Anthony E. Zuiker may be best known for creating CSI, which is often cited as the most watched TV show in the world. But he’s also fully engaged in storytelling on digital platforms, hence his International Digital Emmy Awards Pioneer Prize this year.

Zuiker stepped onto the Grand Auditorium stage at MIPTV today to talk about his digital work, the role technology plays in CSI, and upcoming TV shows Whodunnit? and Wonderland. He was interviewed by Brian Seth Hurst, CEO of The Opportunity Management Company.

After reminding Hurst that CSI was “the first TV script I ever wrote”, he noted that interaction had always been a key element, even though the show itself was linear television.

The rule of thumb for the audience is always to give them 30% and make them work for the extra 70,” he said.
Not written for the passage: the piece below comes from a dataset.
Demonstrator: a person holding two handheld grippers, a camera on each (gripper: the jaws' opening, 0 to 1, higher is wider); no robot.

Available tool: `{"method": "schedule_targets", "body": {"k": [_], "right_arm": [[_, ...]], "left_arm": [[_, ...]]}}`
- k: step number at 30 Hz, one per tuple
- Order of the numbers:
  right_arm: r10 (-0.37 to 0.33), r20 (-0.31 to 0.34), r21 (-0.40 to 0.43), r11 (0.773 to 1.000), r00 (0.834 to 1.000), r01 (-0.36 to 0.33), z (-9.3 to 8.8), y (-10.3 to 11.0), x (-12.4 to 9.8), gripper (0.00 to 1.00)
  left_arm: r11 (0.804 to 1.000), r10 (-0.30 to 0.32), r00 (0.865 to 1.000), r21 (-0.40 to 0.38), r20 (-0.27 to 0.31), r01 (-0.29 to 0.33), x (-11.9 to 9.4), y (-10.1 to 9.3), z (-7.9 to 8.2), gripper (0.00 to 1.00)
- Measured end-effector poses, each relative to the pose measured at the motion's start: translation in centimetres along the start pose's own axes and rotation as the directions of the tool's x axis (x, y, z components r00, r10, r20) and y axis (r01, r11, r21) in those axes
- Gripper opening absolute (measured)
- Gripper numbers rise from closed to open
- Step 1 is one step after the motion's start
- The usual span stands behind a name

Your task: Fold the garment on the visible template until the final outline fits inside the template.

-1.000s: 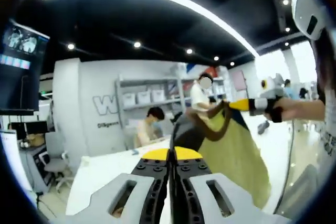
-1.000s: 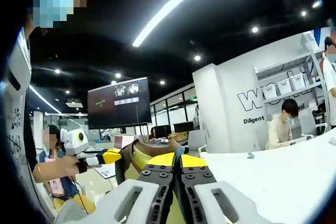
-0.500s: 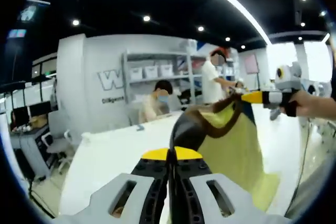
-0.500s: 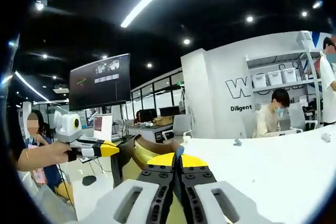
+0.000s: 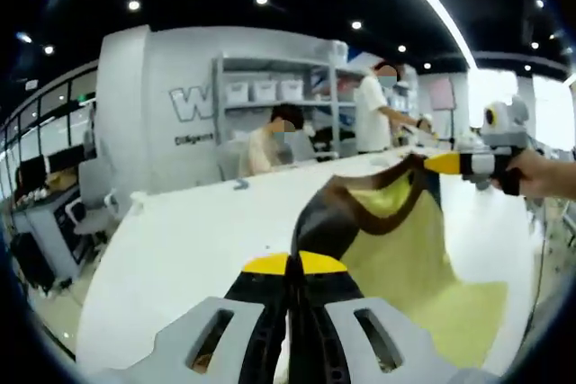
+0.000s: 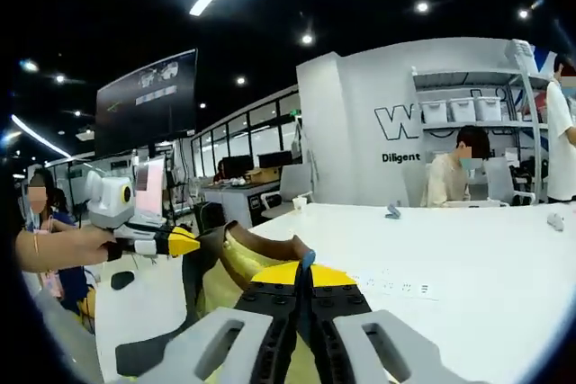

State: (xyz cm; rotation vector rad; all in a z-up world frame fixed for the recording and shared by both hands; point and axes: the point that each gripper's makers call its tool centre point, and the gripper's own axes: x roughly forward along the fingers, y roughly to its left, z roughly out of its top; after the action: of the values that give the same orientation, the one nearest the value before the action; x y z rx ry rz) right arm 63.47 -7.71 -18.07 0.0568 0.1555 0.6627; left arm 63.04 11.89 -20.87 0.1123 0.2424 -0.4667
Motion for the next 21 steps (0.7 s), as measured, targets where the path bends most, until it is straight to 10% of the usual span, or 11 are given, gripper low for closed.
{"method": "schedule_targets", "body": {"k": [21], "right_arm": [[-0.038, -0.128, 0.028, 0.999, 0.991, 0.042, -5.6, -2.8, 3.8, 0.0]], "left_arm": [[1.0, -0.022, 0.996, -0.009, -0.089, 0.022, 4.0, 0.7, -4.2, 0.01]]}}
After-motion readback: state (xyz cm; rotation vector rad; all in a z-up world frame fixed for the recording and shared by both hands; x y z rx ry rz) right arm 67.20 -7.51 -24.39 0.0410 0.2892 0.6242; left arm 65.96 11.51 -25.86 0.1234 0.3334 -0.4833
Think of CSI fans trying to solve the on-screen crimes while watching the crime scene investigation team go about its work.

More direct interactivity, though, was one of the core features of Zuiker’s Level 26 “digi-novels”, initially published as books with a companion website, before making the leap to iPhone and then iPad – in the latter case, with an app called Dark Prophecy.

“I love books, and always wanted to have a book published,” he said. “Why not a book and a movie and a social website all merged into one?.. When the tablet came it was wonderful: you could be reading the book and suddenly a gunshot goes off!.. I’m always trying to do things that are inspiring and surprising and trailblazing new ground. It’s what keeps me excited about this business.”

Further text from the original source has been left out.